NMSU Library Awarded Grant to Digitize Archival Collections

by Jennifer Olguin on 2022-03-24T14:35:00-06:00 | Comments

The NMSU Library has been awarded three grants from the U.S. Department of Education, Higher Education Emergency Relief Fund (HEERF). The three grants, totaling $507,600, are allowing the library to buy more e-books, to build its digitization infrastructure through the purchase of new equipment, and to support the digitization of archival collections that document cultural heritage of the borderland region.

According to Jennifer Olguin, Rio Grande Historical Collections (RGHC) archivist and the principal investigator for the digitization grant, “This grant is a huge move forward. It is an exciting time when we can showcase our diverse holdings that have been tucked away in the stacks. The grant enables us to digitize, physically preserve, and provide online access to rare historical unpublished materials from southern New Mexico and the borderlands. New digital collections will support innovative research and scholarship specifically in the humanities, social sciences and the arts.”

Jennifer and Monika Glowacka-Musial, metadata librarian, together applied for the grant in April 2021. They were notified in mid-December about receiving the award with a short time frame of six months to complete the project. Brainstorming and planning for all stages of the digitization project began immediately, including purchasing necessary equipment, selection and preparation of archival collections, hiring and training student assistants, setting up work-stations, creating collections’ inventories, scanning the materials, adding various metadata along the way, coordinating work, and documenting the entire process.

One of the goals of this project has been to engage NMSU students in learning about versatility of digital collections through their active participation in the digital collections’ development. Based on their hands-on experience in digitizing and curating archival materials, students now have an opportunity to understand the importance of access to reliable primary sources, see the potential for analyzing real data, and reflect on preservation efforts of, for many of them, their own cultural heritage.

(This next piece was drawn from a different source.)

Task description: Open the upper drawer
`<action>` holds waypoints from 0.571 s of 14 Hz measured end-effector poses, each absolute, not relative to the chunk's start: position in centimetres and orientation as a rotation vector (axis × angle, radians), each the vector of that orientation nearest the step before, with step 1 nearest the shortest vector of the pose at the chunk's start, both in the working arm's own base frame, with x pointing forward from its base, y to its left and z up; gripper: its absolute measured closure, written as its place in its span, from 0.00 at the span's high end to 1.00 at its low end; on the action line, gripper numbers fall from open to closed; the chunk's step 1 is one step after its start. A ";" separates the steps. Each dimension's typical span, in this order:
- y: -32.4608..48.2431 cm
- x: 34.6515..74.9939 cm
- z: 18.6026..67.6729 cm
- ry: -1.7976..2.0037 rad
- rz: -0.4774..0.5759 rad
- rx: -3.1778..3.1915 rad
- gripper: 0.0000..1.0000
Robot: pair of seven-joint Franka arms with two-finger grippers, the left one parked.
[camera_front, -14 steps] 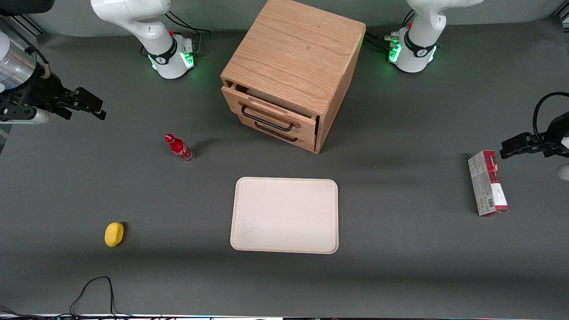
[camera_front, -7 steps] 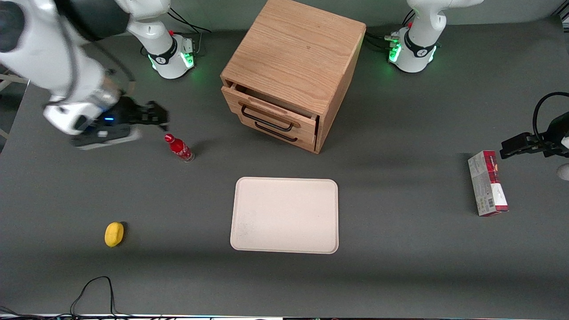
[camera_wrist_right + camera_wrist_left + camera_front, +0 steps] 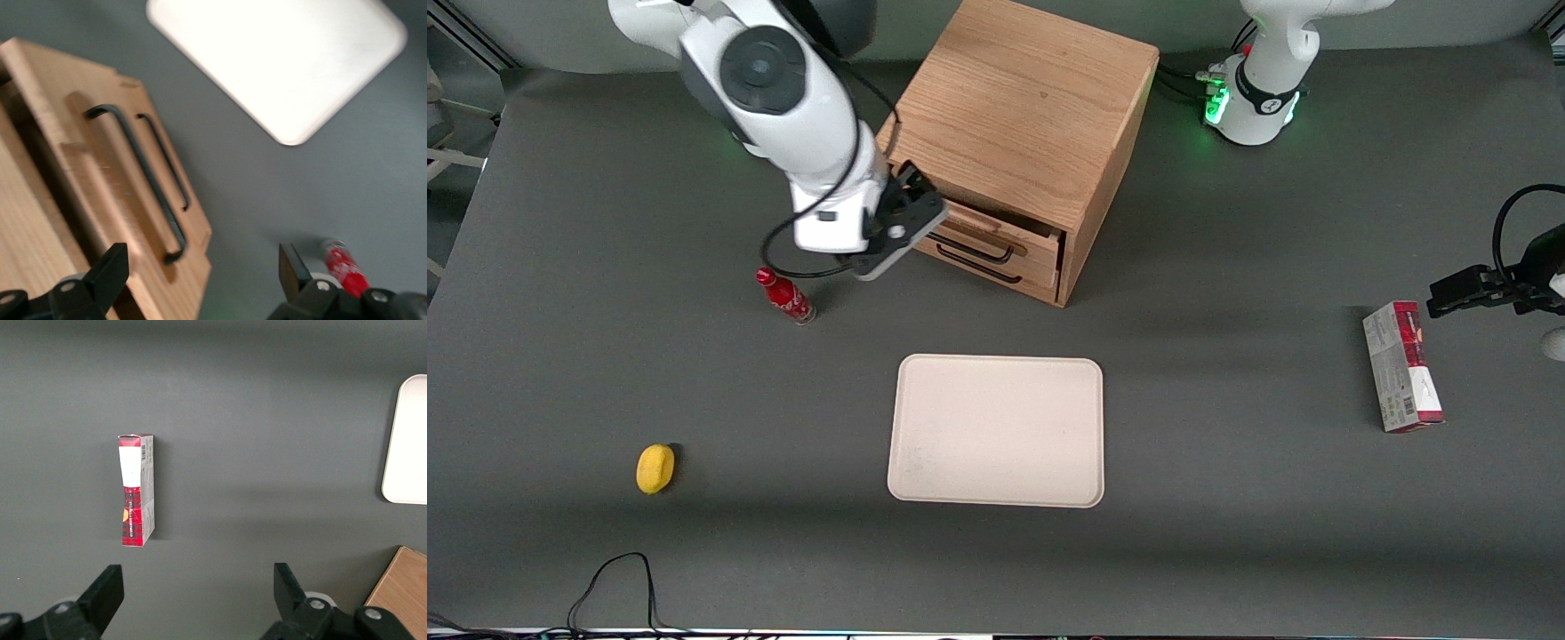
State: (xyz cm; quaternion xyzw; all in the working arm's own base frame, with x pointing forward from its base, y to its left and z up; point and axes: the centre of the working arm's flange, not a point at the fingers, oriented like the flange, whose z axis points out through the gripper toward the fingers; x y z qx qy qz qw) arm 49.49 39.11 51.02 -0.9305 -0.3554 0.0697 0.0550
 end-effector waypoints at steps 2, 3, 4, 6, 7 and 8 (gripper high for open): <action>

Color image of HEERF student, Brandy Lozano

Brandy Lozano, HEERF student working on Spanish language newspapers

Brandy Lozano, an undergraduate student majoring in Engineering Technology is working on digitization of Mesilla Valley Spanish-language newspapers dated from the 1870s to the 1920s. “The Spanish newspapers I looked at had a really big impact on me seeing how people would use these newspapers to communicate with one another,” Brandy said.  “Indeed, it’s something that you don't see in the world today. I can definitely say that I'm enjoying just learning about local news from years before even I was born and even before my mother was born.”